Source: Financial Times, March 20 2011

Observations:

  • Rio Tinto mined 13.8m carats last year in its Diavik and Argyle mines, the lowest volume in over 5 years. Relative importance of diamonds in Rio Tinto’s portfolio has decreased from over 20% of EBITDA 10 years ago to only some 2% now.
  • Argyle and Diavik have approximately similar proved reserves, but probable reserves for Argyle are much higher than for Diavik. Additionally the company has some low grade probable reserves in Murowa (Zimbabwe) and an ongoing feasibility study in India (Bunder). Total recoverable reserves at end of 2010 stands at 206mln carats. In the last annual report the company listed the search for opportunities for inorganic growth in Diamonds and Minerals as key priority.

Implications:

  • Alrosa is facing high levels of investment to increase production in challenging arctic underground mining conditions. Because of low cash flow from operations it has to look to financial markets (IPO) and partnerships to secure funds for capital expenditure.
  • Teaming up with Rio Tinto gives Alrosa not only access to development capital, but also to the extensive knowledge Rio Tinto has gained by operating Diavik’s mine in Northern Canada. However, Rio Tinto will not step into a partnership with a state-controlled Russian company without getting strong commitments to secure its returns.
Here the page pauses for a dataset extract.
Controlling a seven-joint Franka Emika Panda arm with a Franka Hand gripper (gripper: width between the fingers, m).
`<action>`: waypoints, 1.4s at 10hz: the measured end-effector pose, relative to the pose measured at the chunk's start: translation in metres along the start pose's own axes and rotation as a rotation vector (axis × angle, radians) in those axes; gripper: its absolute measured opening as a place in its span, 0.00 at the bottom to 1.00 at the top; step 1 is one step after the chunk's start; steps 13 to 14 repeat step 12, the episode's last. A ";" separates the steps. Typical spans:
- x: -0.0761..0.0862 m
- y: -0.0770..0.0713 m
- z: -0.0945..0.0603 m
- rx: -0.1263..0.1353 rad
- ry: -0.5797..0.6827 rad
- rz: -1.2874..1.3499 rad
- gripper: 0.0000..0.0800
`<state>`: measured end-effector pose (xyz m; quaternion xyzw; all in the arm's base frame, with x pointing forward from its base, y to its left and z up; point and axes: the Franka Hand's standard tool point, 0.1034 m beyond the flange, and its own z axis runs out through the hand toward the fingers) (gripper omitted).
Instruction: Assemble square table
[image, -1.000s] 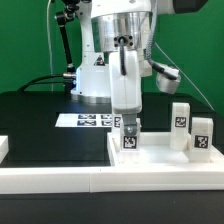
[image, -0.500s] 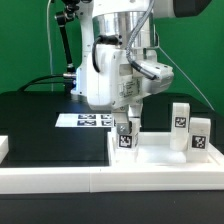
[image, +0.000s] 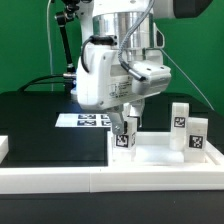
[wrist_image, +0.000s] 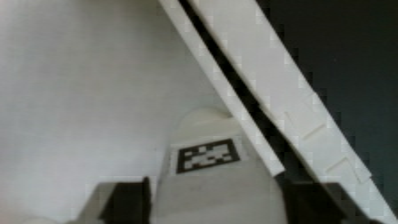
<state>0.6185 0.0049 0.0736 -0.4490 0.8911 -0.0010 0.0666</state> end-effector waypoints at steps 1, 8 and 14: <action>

©2011 | Wilfred Visser | thebusinessofmining.com

Russia’s Alrosa shaping up for flotation

December 21, 2010 Comments off

“Alrosa, De Beers’ Russian rival, is considering a stock market flotation in 2012 in a move that would open the traditionally closed diamond industry to outside investors. Alrosa, controlled by Russia’s federal and regional governments, has long been the second-largest producer of diamonds behind De Beers. In 2009 the two companies mined half of the world’s diamonds, measured by carat volume. Both are private, limiting opportunities for investors in a commodity that is expected to face a supply crunch in coming years.

Fyodor Andreev, Alrosa’s chief executive, has said this would change next year. The Siberia-based miner is converting itself from a closed to an open joint stock company – or from a ZAO to an OAO in Russian corporate terminology. This will allow outside investors to buy new shares and relax ownership restrictions on the tightly-held miner.”

Source: Financial Times, December 19 2010

Observations:

  • Alrosa is currently owned by federal and regional governments. It operates mines in Russia and Angola, accounting for 25% of global carat production and 97% of the Russian production.
  • Total equity value of the company is highly uncertain, making an IPO a high-risk way of raising money. Company profit over 2009 was approx. $110mln, while loss over 2008 was approx. $1bln. The company income appears to suffer from very high cost of debt, with interest rate on interest bearing debt at approx. 13%.

Implications:

  • Alrosa will need considerable amounts of cash to be able to move to underground mining in various mines in Siberia. As the governments are not able to provide the money required for this expansion, they are forced to open up the shareholding structure to attract capital from the market.
  • Although the ownership of the company will be loosened, it is unlikely the free floating shares will be a major part of the total company ownership. However, the redistribution of government ownership might cause internal struggles: the federal government currently holds just over 50% of the shares, which would be diluted to below 50% after an IPO.